## Entries supplied

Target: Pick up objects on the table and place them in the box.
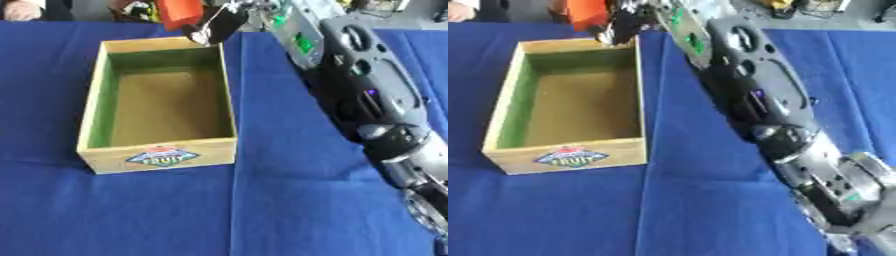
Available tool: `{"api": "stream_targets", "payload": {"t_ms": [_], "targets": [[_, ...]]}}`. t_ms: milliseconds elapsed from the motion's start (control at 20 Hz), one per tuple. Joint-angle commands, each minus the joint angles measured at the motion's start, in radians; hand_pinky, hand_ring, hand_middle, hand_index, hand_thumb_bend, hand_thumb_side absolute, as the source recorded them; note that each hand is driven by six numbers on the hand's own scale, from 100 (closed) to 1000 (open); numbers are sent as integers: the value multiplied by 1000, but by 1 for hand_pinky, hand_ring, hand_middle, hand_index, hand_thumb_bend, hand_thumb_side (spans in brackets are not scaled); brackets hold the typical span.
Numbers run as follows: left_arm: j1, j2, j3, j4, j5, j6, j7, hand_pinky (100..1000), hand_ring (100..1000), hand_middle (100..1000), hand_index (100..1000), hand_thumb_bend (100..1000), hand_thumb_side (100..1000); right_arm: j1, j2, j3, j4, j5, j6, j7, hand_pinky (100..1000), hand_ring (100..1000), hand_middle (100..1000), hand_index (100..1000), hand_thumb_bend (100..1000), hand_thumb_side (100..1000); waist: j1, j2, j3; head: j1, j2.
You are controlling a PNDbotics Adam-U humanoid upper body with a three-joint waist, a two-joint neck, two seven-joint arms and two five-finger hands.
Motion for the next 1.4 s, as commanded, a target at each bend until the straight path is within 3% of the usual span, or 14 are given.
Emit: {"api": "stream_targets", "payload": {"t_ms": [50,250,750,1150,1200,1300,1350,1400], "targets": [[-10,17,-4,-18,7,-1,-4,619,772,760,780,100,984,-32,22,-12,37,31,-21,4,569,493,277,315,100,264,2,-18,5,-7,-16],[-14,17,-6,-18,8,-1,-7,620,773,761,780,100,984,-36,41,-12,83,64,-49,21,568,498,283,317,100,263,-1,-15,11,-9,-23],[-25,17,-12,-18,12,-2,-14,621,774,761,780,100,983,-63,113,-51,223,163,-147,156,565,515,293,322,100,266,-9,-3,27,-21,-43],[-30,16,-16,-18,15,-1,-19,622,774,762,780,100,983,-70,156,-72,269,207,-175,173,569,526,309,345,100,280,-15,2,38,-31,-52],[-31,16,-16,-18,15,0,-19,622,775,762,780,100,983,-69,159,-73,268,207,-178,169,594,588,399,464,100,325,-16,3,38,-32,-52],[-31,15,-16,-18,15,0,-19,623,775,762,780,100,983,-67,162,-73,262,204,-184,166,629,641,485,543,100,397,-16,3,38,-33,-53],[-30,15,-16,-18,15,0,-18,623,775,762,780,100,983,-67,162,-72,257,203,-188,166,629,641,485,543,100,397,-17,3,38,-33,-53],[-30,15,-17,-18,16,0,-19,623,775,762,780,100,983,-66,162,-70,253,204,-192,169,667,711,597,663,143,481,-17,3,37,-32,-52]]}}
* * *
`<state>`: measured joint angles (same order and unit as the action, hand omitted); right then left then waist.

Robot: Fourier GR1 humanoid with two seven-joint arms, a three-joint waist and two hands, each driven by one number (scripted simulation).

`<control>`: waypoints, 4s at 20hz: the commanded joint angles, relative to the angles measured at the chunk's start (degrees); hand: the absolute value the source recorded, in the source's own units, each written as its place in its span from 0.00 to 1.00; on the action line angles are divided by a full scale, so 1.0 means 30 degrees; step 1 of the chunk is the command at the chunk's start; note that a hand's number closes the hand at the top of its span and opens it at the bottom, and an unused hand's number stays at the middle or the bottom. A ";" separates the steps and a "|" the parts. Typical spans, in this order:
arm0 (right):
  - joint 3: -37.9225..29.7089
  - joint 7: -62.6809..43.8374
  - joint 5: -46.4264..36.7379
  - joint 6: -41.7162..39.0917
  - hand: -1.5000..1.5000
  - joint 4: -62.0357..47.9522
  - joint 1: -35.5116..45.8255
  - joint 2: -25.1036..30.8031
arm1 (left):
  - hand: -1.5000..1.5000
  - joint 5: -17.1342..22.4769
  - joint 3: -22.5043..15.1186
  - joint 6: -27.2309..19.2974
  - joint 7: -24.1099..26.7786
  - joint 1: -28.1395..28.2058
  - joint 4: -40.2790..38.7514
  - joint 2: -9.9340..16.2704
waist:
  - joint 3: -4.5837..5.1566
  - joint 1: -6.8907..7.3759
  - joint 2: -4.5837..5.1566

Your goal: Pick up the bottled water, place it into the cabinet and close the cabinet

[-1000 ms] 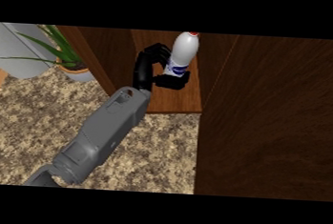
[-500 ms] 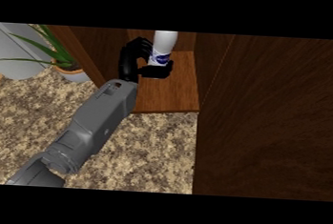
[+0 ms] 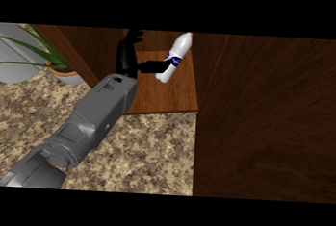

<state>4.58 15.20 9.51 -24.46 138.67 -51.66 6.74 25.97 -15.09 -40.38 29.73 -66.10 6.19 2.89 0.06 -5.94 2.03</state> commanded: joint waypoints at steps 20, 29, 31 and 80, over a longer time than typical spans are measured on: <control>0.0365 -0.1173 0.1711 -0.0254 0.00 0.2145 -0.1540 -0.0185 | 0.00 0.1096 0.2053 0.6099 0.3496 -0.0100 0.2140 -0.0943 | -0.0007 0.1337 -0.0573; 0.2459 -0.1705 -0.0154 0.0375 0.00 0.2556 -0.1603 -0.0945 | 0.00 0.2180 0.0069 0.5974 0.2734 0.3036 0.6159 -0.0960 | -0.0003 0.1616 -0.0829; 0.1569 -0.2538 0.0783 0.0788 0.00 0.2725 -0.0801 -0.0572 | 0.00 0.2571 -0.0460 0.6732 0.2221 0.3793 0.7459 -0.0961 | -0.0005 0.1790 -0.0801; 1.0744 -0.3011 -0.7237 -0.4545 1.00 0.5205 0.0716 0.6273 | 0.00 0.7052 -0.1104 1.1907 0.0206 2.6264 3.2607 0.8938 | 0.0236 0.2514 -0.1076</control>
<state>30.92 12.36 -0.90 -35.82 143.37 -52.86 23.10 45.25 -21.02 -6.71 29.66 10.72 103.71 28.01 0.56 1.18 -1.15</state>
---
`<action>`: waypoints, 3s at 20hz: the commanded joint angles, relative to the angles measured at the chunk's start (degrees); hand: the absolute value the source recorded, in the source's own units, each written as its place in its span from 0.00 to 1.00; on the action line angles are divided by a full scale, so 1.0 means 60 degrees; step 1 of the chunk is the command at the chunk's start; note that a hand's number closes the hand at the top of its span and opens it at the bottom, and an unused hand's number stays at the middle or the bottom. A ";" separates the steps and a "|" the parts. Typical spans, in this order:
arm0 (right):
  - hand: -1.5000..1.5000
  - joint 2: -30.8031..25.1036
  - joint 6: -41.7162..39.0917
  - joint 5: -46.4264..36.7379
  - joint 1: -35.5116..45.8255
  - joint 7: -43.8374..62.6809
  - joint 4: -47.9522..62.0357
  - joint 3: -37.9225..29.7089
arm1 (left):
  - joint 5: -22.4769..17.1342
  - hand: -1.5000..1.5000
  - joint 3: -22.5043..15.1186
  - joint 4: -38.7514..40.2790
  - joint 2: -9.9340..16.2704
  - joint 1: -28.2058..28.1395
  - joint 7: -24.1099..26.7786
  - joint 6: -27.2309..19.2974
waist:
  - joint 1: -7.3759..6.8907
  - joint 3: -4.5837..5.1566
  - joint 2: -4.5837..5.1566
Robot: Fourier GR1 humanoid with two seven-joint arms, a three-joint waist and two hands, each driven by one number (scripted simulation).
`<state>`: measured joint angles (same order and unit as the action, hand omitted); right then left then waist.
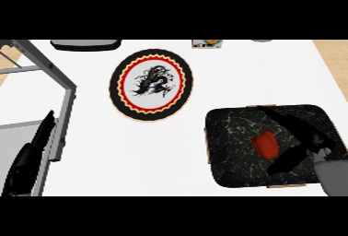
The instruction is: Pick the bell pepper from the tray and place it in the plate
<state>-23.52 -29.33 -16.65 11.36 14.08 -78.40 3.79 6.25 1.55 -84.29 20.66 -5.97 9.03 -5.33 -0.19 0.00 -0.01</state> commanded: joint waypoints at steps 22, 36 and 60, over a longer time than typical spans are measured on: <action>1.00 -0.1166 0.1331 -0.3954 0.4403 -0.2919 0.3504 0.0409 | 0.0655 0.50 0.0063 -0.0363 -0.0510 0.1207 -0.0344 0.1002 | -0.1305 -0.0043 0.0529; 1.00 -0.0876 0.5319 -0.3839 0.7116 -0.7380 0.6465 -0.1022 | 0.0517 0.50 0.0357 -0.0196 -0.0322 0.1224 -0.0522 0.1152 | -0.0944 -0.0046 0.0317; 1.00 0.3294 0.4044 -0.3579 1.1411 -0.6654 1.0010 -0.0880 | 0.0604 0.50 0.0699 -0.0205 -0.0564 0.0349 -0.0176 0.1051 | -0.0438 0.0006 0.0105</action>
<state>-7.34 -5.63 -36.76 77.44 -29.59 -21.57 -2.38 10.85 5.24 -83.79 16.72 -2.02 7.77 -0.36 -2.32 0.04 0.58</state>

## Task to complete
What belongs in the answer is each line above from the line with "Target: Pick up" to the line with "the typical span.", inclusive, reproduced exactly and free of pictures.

## Response
Target: Pick up objects on the table and place them in the box.
Available tool: `{"api": "stream_targets", "payload": {"t_ms": [_], "targets": [[_, ...]]}}`. t_ms: milliseconds elapsed from the motion's start (control at 20 Hz), one per tuple. Joint-angle commands, each minus the joint angles measured at the motion's start, in radians; hand_pinky, hand_ring, hand_middle, hand_index, hand_thumb_bend, hand_thumb_side absolute, as the source recorded them; note that each hand is driven by six numbers on the hand's own scale, from 100 (closed) to 1000 (open); numbers are sent as integers: the value multiplied by 1000, but by 1 for hand_pinky, hand_ring, hand_middle, hand_index, hand_thumb_bend, hand_thumb_side (spans in brackets are not scaled); brackets hold the typical span.

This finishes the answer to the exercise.